----- EXERCISE DATA

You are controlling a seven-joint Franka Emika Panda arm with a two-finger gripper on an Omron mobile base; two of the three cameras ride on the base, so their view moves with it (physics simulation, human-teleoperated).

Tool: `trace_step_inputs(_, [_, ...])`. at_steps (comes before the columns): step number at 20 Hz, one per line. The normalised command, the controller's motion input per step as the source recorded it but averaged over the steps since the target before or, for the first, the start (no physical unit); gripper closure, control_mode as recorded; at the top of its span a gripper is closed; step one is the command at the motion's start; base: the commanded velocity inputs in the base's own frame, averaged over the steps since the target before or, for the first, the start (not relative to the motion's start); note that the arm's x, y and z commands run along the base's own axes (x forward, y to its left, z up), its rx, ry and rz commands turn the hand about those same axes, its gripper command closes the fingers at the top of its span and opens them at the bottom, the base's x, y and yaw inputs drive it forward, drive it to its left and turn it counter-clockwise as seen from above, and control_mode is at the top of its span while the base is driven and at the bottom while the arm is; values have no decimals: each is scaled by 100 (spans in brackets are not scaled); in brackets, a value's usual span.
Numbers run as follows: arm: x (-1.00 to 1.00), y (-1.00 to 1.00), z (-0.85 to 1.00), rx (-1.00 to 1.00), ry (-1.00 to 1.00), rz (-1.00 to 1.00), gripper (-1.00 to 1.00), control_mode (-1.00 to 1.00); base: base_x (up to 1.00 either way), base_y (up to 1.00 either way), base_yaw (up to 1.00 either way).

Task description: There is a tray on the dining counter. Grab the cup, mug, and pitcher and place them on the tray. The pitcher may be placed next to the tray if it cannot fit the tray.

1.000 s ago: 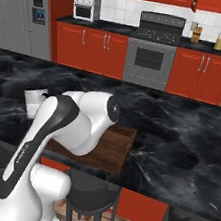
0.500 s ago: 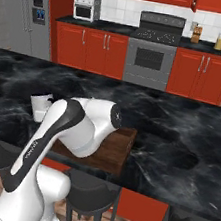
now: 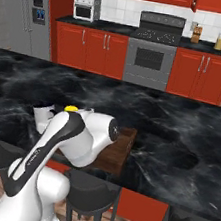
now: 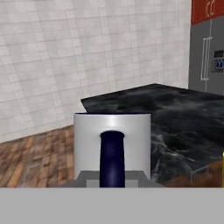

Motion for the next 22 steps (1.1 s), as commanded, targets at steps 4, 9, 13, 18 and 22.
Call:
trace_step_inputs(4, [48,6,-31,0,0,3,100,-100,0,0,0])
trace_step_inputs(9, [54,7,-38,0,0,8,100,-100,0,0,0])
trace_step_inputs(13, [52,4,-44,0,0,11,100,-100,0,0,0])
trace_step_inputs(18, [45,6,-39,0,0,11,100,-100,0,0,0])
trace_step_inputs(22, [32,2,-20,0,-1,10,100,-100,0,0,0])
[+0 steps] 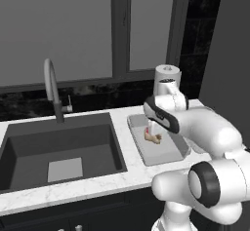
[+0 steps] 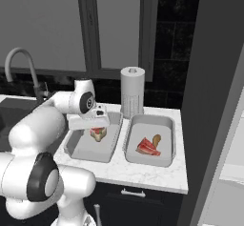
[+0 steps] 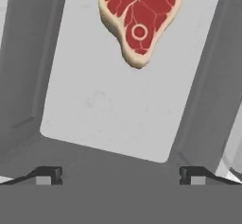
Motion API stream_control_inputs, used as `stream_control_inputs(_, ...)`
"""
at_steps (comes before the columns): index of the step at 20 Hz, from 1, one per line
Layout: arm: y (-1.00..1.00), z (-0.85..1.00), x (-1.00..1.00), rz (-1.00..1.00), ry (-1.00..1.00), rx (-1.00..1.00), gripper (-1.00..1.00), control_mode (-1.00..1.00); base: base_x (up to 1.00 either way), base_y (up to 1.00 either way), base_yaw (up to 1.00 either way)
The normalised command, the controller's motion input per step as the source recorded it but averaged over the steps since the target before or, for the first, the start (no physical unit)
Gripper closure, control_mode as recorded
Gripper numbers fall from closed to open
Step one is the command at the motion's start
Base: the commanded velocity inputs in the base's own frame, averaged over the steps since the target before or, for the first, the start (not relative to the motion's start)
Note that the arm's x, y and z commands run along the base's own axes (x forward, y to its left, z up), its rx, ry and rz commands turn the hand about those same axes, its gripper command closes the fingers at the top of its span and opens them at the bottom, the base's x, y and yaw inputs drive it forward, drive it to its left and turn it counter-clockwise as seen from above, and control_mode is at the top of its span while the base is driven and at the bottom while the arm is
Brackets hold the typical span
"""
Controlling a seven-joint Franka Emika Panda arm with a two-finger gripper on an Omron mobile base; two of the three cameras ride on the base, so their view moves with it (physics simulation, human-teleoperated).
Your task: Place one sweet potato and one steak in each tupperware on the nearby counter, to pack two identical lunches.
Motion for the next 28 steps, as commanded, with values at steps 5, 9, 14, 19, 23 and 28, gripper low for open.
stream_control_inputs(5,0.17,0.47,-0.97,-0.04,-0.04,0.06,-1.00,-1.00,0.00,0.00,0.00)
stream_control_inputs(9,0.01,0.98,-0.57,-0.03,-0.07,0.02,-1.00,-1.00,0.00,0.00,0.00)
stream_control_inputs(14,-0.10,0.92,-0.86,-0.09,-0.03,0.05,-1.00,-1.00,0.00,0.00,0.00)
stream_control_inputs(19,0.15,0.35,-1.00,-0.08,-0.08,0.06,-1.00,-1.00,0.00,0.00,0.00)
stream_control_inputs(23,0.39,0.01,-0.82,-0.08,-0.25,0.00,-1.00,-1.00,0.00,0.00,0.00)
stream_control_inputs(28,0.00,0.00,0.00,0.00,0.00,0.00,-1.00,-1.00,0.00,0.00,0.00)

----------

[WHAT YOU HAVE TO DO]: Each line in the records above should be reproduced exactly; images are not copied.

[COMPLETED TASK]:
You are controlling a seven-joint Franka Emika Panda arm with a two-finger gripper on an Omron mobile base; two of the three cameras ride on the base, so their view moves with it (physics simulation, human-teleoperated).

Tool: `trace_step_inputs(_, [_, ...])`. at_steps (comes before the columns): step number at 20 Hz, one per line. The normalised command, the controller's motion input per step as the source recorded it but averaged over the steps since the target before or, for the first, the start (no physical unit); gripper closure, control_mode as recorded; at the top of its span a gripper is closed; step one is the command at the motion's start; base: the commanded velocity inputs in the base's own frame, averaged over the steps since the target before or, for the first, the start (not relative to the motion's start); note that the arm's x, y and z commands run along the base's own axes (x forward, y to its left, z up), its rx, ry and rz commands turn the hand about those same axes, its gripper command closes the fingers at the top of its span and opens them at the bottom, the base's x, y and yaw inputs drive it forward, drive it to its left and turn it counter-clockwise as seen from above, and control_mode is at the top of its span while the base is driven and at the bottom while the arm is; values have no decimals: each is scaled by 100 (spans in brackets are not scaled); in brackets, a value's usual span.
Numbers run as follows: arm: x (-1.00 to 1.00), y (-1.00 to 1.00), z (-0.85 to 1.00), rx (-1.00 to 1.00), ry (-1.00 to 1.00), rz (-1.00 to 1.00), gripper (-1.00 to 1.00), control_mode (-1.00 to 1.00); base: base_x (up to 1.00 either way), base_y (up to 1.00 either way), base_yaw (up to 1.00 either way).

Task description: There is a tray on the dining counter. Grab the cup, mug, and pitcher and place them on the tray. The pitcher may be placed next to the tray if it cannot fit the tray.

1.000 s ago: 
0.500 s ago: 
now: 
now: 

Motion for the next 22 steps (1.1 s), as commanded, targets at steps 4, 9, 13, 18 and 22.
Call:
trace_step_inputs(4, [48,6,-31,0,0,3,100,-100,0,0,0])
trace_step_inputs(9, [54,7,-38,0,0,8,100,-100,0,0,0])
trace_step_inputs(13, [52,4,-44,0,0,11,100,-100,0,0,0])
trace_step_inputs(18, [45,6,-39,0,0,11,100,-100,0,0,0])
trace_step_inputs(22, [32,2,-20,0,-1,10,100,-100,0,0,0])
[+0 steps] 
[+0 steps] 
[+0 steps] 
Motion API stream_control_inputs, used as `stream_control_inputs(_, ...)`
"""
at_steps (comes before the columns): index of the step at 20 Hz, from 1, one per line
Layout: arm: y (-1.00..1.00), z (-0.85..1.00), x (-1.00..1.00), rz (-1.00..1.00), ry (-1.00..1.00), rx (-1.00..1.00), gripper (-1.00..1.00), control_mode (-1.00..1.00); base: base_x (up to 1.00 either way), base_y (up to 1.00 either way), base_yaw (up to 1.00 either way)
The normalised command, the controller's motion input per step as the source recorded it but averaged over the steps since the target before or, for the first, the start (no physical unit)
Gripper closure, control_mode as recorded
Gripper numbers fall from closed to open
Step one is the command at the motion's start
Base: the commanded velocity inputs in the base's own frame, averaged over the steps since the target before or, for the first, the start (not relative to the motion's start)
Note that the arm's x, y and z commands run along the base's own axes (x forward, y to its left, z up), its rx, ry and rz commands turn the hand about those same axes, its gripper command closes the fingers at the top of its span and opens them at the bottom, the base's x, y and yaw inputs drive it forward, drive it to its left and turn it counter-clockwise as seen from above, and control_mode is at the top of its span while the base is driven and at the bottom while the arm is
Brackets hold the typical span
"""
Controlling a seven-joint Franka Emika Panda arm with a two-finger gripper on an Omron mobile base; two of the three cameras ride on the base, so their view moves with it (physics simulation, human-teleoperated).
Your task: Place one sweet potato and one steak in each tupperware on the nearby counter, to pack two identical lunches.
Motion for the next 28 steps, as commanded, with values at steps 5, 9, 14, 19, 23 and 28, gripper low for open.
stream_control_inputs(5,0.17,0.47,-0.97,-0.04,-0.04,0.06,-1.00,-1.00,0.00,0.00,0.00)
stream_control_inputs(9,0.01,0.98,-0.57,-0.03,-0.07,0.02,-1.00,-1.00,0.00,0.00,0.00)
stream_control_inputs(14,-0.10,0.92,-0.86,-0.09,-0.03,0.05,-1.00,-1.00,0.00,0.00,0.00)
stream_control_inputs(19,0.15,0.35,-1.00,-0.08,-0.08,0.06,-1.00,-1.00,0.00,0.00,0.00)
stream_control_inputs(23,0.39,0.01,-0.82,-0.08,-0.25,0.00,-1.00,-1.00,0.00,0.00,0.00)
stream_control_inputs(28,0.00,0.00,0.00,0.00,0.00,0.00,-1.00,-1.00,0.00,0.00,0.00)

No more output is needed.